In accordance with the provision of article L 441-6 of French law “Code du Commerce”, modified by the law of 22nd March 2012, in the event of late payment, Customer shall be indebted and liable to late payment penalties represented of 40 Euros for recovery costs.

[35]   The difficulty with the above clause is that does not, on its face, refer to interest, rather only a “payment penalty”.

[36]The invoices issued by Actility contain the following:

Any incident of payment is subject to penalties for delay.  Pursuant  to Article L 441-6 of the French Commercial Code, penalties for late payment at an annual rate of 20% and an indemnity of € 40 are payable in the absence of payment on the day following the payment date shown on the invoice.

[37]   As Miss Jamieson said, an attempt to introduce a right to claim interest in an invoice will usually come too late to have any contractual effect. Whether here there were sufficient invoices to say that the terms of the invoices had become part of the Agreement, is not a matter suitable for determination in the statutory demand context.

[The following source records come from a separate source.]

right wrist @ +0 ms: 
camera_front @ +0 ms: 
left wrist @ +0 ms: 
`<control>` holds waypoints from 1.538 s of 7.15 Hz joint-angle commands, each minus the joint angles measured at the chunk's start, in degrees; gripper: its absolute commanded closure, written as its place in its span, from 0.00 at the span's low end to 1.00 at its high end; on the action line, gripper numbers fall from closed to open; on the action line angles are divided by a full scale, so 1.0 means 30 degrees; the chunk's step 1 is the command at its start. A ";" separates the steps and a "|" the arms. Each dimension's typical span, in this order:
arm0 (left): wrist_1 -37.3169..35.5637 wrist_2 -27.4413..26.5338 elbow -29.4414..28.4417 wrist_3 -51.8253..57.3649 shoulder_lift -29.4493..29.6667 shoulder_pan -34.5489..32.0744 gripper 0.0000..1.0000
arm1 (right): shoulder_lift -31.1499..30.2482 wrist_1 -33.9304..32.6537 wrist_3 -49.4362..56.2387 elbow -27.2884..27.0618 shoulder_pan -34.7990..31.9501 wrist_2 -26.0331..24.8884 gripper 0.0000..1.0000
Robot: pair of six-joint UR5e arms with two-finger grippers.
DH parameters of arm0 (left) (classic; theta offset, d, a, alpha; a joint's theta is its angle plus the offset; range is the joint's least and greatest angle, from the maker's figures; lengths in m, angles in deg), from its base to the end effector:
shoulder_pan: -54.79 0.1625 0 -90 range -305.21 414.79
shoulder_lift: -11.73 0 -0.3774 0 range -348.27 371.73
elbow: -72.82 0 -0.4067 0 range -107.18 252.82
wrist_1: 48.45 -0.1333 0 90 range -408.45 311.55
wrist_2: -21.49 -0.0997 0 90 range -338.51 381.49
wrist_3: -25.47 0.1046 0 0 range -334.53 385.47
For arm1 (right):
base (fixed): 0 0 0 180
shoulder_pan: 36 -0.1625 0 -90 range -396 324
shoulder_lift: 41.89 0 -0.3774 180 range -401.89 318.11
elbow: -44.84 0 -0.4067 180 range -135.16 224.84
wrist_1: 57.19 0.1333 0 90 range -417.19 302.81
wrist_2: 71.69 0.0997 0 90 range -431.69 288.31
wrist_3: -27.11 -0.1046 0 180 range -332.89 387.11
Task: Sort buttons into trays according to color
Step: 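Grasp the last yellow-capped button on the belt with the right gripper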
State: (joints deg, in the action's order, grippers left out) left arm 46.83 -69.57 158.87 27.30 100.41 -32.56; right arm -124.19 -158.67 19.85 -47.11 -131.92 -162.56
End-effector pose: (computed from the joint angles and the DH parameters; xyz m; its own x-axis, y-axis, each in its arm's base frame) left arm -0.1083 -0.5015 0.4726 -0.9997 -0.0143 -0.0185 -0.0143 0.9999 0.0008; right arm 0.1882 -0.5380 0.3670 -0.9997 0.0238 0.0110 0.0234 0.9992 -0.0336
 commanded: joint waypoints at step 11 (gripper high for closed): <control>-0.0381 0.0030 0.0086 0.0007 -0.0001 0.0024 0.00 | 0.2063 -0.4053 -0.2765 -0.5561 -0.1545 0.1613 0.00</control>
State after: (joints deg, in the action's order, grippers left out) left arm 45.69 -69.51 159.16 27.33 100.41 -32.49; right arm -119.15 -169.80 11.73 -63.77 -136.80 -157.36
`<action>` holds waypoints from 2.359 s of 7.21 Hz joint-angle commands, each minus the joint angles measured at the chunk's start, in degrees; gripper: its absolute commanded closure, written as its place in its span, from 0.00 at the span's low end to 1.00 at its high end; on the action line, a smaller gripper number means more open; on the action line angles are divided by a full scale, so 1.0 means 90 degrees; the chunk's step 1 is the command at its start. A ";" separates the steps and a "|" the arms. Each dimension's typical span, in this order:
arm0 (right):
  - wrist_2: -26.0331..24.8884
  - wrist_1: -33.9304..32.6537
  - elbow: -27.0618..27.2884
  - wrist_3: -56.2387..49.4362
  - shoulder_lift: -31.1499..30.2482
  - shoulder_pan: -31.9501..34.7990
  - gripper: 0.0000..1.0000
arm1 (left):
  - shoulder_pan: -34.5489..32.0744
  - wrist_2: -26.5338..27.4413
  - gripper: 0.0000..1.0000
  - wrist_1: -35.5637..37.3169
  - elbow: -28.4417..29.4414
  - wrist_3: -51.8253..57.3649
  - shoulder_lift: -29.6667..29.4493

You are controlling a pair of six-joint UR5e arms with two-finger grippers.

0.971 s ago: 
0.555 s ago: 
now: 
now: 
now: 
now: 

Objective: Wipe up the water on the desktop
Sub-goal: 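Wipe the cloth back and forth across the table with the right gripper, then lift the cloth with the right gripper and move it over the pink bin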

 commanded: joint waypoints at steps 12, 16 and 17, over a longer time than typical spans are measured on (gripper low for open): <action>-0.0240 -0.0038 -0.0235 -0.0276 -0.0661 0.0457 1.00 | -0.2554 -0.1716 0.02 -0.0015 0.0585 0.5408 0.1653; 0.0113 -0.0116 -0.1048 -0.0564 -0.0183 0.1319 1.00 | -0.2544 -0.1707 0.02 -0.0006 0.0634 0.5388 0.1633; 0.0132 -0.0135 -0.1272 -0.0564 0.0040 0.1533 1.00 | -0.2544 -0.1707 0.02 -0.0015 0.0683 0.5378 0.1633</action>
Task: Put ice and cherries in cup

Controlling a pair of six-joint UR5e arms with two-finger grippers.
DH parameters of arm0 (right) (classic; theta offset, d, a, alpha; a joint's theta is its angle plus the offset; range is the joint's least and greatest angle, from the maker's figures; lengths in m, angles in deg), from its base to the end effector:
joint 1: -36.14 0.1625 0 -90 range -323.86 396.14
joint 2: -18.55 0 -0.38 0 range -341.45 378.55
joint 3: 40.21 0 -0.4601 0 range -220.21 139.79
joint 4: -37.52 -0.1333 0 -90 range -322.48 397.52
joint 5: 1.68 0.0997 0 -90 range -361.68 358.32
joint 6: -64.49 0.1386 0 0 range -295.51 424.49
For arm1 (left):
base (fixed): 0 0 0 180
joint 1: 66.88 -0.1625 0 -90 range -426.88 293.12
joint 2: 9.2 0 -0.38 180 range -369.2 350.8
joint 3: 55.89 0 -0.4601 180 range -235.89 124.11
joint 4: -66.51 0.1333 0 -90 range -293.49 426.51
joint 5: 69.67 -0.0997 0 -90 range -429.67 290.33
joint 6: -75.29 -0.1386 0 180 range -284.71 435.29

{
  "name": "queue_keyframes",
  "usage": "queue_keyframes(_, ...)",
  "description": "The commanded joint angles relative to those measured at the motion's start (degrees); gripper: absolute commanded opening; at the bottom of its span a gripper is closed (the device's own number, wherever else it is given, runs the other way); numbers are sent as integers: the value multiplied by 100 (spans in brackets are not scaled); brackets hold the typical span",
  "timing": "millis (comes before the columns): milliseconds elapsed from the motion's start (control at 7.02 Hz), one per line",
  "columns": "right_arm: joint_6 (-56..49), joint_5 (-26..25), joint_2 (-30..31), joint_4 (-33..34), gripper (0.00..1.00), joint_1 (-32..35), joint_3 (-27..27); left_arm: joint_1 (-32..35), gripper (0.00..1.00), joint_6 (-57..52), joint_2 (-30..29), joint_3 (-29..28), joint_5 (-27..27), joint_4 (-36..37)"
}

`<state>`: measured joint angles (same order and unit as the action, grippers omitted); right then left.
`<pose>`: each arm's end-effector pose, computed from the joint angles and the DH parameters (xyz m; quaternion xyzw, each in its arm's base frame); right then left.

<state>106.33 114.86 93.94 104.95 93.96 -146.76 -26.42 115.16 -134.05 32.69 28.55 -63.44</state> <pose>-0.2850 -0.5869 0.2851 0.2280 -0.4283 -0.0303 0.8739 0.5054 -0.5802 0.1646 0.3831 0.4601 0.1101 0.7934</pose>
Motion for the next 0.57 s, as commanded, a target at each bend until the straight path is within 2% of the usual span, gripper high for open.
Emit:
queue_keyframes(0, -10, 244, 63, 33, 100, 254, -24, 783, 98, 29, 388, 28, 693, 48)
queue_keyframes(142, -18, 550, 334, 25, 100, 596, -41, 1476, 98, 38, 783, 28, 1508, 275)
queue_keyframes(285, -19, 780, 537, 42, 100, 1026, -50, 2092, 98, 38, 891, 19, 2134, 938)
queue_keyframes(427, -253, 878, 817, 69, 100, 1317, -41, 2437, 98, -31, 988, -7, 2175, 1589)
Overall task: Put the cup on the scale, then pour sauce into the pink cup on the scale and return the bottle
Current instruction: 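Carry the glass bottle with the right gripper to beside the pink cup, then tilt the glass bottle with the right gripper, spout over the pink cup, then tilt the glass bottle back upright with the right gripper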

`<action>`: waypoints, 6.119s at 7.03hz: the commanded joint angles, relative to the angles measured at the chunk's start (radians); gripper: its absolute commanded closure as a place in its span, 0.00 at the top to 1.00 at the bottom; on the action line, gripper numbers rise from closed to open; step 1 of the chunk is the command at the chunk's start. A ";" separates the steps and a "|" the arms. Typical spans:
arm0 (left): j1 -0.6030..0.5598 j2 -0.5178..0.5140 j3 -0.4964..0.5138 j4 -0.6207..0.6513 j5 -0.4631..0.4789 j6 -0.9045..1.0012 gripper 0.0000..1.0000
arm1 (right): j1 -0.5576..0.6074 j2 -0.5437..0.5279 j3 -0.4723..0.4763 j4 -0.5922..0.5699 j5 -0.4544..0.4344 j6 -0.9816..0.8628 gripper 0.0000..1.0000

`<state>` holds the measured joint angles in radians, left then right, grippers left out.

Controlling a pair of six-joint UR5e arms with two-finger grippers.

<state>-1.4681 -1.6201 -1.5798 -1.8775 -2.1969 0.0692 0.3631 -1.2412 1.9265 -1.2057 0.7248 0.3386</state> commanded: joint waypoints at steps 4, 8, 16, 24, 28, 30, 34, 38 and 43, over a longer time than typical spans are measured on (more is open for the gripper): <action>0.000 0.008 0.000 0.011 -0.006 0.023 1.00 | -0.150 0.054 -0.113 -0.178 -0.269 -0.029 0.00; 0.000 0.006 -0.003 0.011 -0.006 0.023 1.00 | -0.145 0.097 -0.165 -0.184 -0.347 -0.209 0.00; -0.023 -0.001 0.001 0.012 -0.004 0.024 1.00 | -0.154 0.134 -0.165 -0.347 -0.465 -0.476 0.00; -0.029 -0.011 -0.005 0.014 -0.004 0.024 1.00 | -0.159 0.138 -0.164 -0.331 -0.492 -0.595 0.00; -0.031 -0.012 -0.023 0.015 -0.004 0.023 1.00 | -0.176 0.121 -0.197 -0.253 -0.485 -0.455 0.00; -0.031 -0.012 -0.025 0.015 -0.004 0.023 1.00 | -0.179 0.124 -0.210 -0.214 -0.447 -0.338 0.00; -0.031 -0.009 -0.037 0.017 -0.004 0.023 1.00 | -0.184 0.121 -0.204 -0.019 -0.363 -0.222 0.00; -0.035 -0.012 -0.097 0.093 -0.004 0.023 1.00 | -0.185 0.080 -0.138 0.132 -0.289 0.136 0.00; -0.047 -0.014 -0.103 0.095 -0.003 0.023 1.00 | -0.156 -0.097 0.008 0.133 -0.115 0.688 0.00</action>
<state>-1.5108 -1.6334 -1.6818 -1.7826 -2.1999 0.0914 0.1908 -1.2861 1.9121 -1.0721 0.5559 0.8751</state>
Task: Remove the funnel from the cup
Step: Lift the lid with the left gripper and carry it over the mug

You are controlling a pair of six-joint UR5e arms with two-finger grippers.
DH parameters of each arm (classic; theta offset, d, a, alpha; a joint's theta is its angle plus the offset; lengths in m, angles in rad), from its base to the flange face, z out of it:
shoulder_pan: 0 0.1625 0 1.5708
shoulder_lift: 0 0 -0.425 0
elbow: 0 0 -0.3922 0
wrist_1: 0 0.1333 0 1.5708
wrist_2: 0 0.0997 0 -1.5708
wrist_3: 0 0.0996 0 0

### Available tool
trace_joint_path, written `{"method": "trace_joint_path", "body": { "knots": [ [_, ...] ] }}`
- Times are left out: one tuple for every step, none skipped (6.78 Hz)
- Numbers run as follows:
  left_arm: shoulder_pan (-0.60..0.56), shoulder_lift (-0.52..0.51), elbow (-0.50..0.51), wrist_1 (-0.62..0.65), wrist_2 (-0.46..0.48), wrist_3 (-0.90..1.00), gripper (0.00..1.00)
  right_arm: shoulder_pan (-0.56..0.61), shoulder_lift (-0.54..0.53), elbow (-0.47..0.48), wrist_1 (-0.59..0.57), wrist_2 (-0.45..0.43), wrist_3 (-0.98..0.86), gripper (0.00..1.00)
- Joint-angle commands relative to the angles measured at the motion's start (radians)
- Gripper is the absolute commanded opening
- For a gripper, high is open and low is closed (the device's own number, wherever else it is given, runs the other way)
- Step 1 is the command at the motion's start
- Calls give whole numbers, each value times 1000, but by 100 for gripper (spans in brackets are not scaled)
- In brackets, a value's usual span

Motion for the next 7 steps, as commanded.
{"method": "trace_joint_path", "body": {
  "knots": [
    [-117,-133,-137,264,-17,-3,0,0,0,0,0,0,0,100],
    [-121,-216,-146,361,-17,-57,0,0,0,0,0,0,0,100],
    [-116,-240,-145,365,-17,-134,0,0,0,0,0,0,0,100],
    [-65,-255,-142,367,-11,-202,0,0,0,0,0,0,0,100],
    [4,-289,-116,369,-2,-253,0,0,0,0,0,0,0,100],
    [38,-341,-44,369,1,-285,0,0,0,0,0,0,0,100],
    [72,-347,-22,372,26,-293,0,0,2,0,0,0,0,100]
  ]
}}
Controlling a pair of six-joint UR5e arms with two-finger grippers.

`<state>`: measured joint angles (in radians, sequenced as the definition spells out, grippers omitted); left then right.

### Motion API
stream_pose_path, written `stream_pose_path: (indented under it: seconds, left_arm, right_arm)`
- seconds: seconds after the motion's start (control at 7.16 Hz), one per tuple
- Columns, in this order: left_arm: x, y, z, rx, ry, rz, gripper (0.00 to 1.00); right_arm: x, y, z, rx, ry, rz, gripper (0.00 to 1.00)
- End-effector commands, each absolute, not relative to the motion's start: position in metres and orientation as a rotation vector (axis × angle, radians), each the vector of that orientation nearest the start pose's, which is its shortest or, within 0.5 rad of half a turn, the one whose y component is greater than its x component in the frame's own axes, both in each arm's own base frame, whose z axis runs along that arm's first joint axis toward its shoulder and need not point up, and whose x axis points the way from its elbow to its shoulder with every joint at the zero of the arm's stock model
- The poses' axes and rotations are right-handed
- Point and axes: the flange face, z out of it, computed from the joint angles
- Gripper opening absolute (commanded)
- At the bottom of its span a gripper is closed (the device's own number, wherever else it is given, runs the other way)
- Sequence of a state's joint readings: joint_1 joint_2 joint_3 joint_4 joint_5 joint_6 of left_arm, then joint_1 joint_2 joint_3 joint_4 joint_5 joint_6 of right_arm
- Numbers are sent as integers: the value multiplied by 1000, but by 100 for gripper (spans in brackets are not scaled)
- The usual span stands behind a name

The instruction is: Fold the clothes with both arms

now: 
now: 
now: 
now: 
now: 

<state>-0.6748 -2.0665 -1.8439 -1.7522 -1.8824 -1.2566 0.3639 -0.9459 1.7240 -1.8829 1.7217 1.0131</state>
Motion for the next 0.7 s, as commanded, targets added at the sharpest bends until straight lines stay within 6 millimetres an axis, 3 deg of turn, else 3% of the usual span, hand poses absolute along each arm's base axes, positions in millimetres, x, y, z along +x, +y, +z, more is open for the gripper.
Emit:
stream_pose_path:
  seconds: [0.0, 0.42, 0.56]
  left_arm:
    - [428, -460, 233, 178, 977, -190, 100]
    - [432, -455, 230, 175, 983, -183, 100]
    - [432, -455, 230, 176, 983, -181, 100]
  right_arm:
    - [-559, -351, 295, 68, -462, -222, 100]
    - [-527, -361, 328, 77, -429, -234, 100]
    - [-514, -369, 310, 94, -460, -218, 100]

[38]   A further point is that at no time prior to the issuing of the statutory demand had Actility separately calculated and invoiced the amount claimed for interest. In order for a debt to be subject to a statutory demand, it must be due and payable prior to the issuing of the demand.5 That did not occur here. If a claim for interest is possible here, then it was not due and payable at the time of the issuing of the demand and therefore should not have been included in the demand.

[39]   I am satisfied that the statutory demand should be set aside to the extent of the interest claim.

[40]   Taking into account the amount of the statutory demand, less the amount claimed for interest, and less the adjustments I have referred to earlier, the statutory demand is set aside, save for the sum of €458,544.

[41]   The time for compliance with the statutory demand is extended by 10 working days, the first day of the 10 working days is 11 June 2020. If the amount is not paid within the 10 working days, then Actility is free to take such steps in reliance on the unmet statutory demand as it thinks fit.

Costs

[42]In my view, costs should follow the event on a 2B basis.

[43]   Mr Jeffcott suggested that the claim by YellowWood that services were not provided in the context I have set out, was disingenuous and that should perhaps reflect on costs. However, given the demand was overstated in respect of the item of plant referred to earlier, and in respect of interest, I consider that costs on a 2B basis in favour of Actility is a fair outcome in respect of costs.

Associate Judge Lester

Solicitors:

Tavendale and Partners, Christchurch Lowndes Ltd, Auckland


5      Companies Act 1993, s 289(2)(a).